Exercise inputs section start

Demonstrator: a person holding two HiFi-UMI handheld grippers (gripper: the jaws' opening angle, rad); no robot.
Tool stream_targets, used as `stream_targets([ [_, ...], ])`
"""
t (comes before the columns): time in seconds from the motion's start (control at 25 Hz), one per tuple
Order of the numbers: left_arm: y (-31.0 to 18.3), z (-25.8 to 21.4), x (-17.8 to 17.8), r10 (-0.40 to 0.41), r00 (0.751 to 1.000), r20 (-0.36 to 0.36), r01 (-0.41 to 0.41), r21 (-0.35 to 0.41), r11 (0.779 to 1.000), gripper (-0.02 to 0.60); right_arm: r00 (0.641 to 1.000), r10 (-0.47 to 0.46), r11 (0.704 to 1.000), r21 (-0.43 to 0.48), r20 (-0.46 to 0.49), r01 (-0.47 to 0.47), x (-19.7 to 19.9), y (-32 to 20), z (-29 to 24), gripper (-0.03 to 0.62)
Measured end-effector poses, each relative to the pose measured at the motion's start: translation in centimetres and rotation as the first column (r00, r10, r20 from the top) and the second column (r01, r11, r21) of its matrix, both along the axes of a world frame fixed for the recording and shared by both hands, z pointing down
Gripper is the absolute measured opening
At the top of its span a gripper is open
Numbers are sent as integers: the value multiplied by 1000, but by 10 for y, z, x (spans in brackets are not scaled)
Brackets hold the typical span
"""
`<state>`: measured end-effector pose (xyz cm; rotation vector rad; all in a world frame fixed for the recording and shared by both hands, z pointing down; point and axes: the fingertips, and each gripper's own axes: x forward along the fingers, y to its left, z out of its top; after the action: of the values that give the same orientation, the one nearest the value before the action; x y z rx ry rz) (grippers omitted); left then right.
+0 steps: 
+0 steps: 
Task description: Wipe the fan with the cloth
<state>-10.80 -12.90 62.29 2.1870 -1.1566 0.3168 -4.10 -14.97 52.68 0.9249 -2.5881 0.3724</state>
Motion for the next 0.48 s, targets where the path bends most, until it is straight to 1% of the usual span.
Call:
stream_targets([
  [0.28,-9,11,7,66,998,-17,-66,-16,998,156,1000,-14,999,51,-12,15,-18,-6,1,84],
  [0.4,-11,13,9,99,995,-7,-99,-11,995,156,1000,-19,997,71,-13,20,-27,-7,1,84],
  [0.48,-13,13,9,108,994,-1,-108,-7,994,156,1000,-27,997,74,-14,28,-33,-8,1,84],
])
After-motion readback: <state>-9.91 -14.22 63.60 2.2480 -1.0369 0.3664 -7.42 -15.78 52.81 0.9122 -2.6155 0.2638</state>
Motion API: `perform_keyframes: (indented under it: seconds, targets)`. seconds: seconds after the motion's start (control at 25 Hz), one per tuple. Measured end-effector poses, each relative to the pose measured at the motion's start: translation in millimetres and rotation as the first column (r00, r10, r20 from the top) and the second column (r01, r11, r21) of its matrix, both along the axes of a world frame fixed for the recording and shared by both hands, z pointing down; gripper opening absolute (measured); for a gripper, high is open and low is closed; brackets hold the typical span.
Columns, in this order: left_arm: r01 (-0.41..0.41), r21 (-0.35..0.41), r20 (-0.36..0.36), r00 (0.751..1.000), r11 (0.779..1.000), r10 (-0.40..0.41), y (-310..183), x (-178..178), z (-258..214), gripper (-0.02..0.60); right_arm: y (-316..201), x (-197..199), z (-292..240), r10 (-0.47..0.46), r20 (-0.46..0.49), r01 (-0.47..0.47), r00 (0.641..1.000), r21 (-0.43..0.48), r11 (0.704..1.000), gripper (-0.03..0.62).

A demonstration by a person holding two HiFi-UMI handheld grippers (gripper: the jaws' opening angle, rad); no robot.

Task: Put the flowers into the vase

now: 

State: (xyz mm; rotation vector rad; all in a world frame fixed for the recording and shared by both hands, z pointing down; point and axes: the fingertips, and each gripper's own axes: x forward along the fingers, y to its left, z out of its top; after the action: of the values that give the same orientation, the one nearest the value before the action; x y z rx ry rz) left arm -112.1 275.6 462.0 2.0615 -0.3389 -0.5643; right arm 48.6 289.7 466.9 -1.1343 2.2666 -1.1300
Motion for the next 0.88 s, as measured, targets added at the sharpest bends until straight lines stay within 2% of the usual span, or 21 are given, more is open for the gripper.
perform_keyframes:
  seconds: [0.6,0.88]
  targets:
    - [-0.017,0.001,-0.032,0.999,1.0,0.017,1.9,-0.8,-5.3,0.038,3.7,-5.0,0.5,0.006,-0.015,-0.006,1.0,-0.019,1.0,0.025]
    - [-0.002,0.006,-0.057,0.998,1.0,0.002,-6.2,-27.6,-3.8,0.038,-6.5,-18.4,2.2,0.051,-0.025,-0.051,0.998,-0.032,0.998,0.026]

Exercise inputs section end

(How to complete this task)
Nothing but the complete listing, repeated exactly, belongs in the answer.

(Answer area)
Demonstrator: a person holding two HiFi-UMI handheld grippers (gripper: the jaws' opening angle, rad); no robot.
Tool stream_targets, used as `stream_targets([ [_, ...], ])`
"""
t (comes before the columns): time in seconds from the motion's start (control at 25 Hz), one per tuple
Order of the numbers: left_arm: y (-31.0 to 18.3), z (-25.8 to 21.4), x (-17.8 to 17.8), r10 (-0.40 to 0.41), r00 (0.751 to 1.000), r20 (-0.36 to 0.36), r01 (-0.41 to 0.41), r21 (-0.35 to 0.41), r11 (0.779 to 1.000), gripper (-0.02 to 0.60); right_arm: r00 (0.641 to 1.000), r10 (-0.47 to 0.46), r11 (0.704 to 1.000), r21 (-0.43 to 0.48), r20 (-0.46 to 0.49), r01 (-0.47 to 0.47), x (-19.7 to 19.9), y (-32 to 20), z (-29 to 24), gripper (-0.03 to 0.62)
Measured end-effector poses, each relative to the pose measured at the motion's start: translation in centimetres and rotation as the first column (r00, r10, r20 from the top) and the second column (r01, r11, r21) of its matrix, both along the axes of a world frame fixed for the recording and shared by both hands, z pointing down
Gripper is the absolute measured opening
At the top of its span a gripper is open
Numbers are sent as integers: the value multiplied by 1000, but by 10 for y, z, x (spans in brackets are not scaled)
Brackets hold the typical span
"""
`<state>`: measured end-effector pose (xyz cm; rotation vector rad; all in a world frame fixed for the recording and shared by both hands, z pointing down; point and axes: the fingertips, and each gripper's own axes: x forward along the fingers, y to its left, z out of its top; after the action: of the values that give the same orientation, the one nearest the value before the action; x y z rx ry rz) (grippers omitted); left then right.
+0 steps: 
+0 steps: 
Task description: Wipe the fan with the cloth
<state>-10.80 -12.90 62.29 2.1870 -1.1566 0.3168 -4.10 -14.97 52.68 0.9249 -2.5881 0.3724</state>
Motion for the next 0.48 s, targets where the path bends most, until it is straight to 1% of the usual span.
Call:
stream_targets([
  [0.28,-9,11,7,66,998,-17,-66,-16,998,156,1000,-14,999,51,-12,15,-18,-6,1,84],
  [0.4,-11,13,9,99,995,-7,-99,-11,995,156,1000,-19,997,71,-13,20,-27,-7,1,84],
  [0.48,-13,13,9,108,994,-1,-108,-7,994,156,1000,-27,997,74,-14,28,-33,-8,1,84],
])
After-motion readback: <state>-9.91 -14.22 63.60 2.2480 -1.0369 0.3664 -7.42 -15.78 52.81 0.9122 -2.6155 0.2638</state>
Motion API: `perform_keyframes: (indented under it: seconds, targets)`. seconds: seconds after the motion's start (control at 25 Hz), one per tuple. Measured end-effector poses, each relative to the pose measured at the motion's start: translation in millimetres and rotation as the first column (r00, r10, r20 from the top) and the second column (r01, r11, r21) of its matrix, both along the axes of a world frame fixed for the recording and shared by both hands, z pointing down; gripper opening absolute (measured); for a gripper, high is open and low is closed; brackets hold the typical span.
Columns, in this order: left_arm: r01 (-0.41..0.41), r21 (-0.35..0.41), r20 (-0.36..0.36), r00 (0.751..1.000), r11 (0.779..1.000), r10 (-0.40..0.41), y (-310..183), x (-178..178), z (-258..214), gripper (-0.02..0.60); right_arm: y (-316..201), x (-197..199), z (-292..240), r10 (-0.47..0.46), r20 (-0.46..0.49), r01 (-0.47..0.47), r00 (0.641..1.000), r21 (-0.43..0.48), r11 (0.704..1.000), gripper (-0.03..0.62).

A demonstration by a person holding two HiFi-UMI handheld grippers (gripper: the jaws' opening angle, rad); no robot.

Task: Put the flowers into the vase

now: 

State: (xyz mm; rotation vector rad; all in a world frame fixed for the recording and shared by both hands, z pointing down; point and axes: the fingertips, and each gripper's own axes: x forward along the fingers, y to its left, z out of its top; after the action: of the values that give the same orientation, the one nearest the value before the action; x y z rx ry rz) left arm -112.1 275.6 462.0 2.0615 -0.3389 -0.5643; right arm 48.6 289.7 466.9 -1.1343 2.2666 -1.1300
Motion for the next 0.88 s, as measured, targets added at the sharpest bends until straight lines stay within 2% of the usual span, or 21 are given, more is open for the gripper.
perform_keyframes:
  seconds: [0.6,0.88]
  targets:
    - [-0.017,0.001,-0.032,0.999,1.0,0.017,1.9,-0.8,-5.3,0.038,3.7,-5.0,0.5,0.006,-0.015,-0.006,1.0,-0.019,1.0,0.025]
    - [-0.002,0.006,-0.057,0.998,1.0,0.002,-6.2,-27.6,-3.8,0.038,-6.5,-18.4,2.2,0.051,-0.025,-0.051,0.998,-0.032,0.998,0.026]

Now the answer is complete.